What is needed >> Write out again, exactly, the lines of the listing below from the first one through the one that contains "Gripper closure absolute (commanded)", and no other lines.

--------------------------------

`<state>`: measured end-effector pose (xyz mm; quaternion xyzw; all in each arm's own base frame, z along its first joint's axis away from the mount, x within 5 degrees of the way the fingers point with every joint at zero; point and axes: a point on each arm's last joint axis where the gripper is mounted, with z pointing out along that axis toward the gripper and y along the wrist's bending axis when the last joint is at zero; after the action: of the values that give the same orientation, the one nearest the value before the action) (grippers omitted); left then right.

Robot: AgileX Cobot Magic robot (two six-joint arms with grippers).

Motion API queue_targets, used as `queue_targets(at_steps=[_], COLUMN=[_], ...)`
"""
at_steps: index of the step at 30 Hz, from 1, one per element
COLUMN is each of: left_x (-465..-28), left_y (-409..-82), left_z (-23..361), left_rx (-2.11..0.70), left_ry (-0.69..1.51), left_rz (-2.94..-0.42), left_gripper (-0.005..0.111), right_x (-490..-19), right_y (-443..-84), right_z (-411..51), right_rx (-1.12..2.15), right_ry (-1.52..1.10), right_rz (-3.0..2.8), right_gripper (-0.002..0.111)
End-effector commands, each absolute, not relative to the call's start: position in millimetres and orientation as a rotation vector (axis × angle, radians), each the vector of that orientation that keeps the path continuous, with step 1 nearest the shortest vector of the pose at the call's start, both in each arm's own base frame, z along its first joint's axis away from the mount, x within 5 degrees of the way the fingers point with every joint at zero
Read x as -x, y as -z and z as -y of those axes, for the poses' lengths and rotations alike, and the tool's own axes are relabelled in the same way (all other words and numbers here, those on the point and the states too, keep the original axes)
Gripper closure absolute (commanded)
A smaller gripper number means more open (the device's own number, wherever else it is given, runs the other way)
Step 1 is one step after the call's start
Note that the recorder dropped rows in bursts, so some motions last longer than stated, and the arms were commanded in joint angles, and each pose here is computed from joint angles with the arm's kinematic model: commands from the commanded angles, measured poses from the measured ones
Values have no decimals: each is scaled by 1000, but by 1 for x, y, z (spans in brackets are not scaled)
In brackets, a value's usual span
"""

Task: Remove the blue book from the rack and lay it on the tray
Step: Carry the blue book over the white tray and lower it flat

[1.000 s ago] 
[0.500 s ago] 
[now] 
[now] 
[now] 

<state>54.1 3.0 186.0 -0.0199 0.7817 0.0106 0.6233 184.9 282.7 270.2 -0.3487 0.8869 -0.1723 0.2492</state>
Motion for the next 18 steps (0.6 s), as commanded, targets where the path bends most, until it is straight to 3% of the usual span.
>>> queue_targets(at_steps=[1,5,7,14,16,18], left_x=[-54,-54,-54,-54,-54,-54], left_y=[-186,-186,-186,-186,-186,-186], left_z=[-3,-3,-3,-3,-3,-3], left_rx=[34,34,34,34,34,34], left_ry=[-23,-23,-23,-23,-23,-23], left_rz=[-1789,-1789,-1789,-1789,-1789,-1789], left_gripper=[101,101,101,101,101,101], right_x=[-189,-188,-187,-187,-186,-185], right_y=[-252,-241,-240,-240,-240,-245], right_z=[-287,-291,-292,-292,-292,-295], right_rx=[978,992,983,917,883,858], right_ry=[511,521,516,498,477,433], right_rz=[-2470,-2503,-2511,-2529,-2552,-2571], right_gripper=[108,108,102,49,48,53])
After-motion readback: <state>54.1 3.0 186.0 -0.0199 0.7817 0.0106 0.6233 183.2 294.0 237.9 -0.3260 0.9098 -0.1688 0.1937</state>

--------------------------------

Solved problem >>
`<state>`: measured end-effector pose (xyz mm; quaternion xyzw; all in each arm's own base frame, z along its first joint's axis away from the mount, x within 5 degrees of the way the fingers point with every joint at zero; point and axes: a point on each arm's last joint axis where the gripper is mounted, with z pointing out along that axis toward the gripper and y along the wrist's bending axis when the last joint is at zero; after the action: of the values that give the same orientation, the one nearest the value before the action) (grippers omitted); left then right.

Robot: AgileX Cobot Magic robot (two six-joint arms with grippers).

Motion API queue_targets, used as `queue_targets(at_steps=[_], COLUMN=[_], ...)`
"""
at_steps: index of the step at 30 Hz, from 1, one per element
COLUMN is each of: left_x (-465..-28), left_y (-409..-82), left_z (-23..361), left_rx (-2.11..0.70), left_ry (-0.69..1.51), left_rz (-2.94..-0.42), left_gripper (-0.005..0.111), right_x (-490..-19), right_y (-443..-84), right_z (-411..51), right_rx (-1.12..2.15), right_ry (-1.52..1.10), right_rz (-3.0..2.8), right_gripper (-0.002..0.111)
End-effector commands, each absolute, not relative to the call's start: position in millimetres and orientation as a rotation vector (axis × angle, radians), each the vector of that orientation that keeps the path continuous, with step 1 nearest the shortest vector of the pose at the call's start, both in each arm's own base frame, z along its first joint's axis away from the mount, x within 5 degrees of the way the fingers point with every joint at zero
Read x as -x, y as -z and z as -y of those axes, for the poses' lengths and rotations alike, and the tool's own axes are relabelled in the same way (all other words and numbers here, those on the point and the states too, keep the original axes)
Gripper closure absolute (commanded)

The work on this exercise is finished.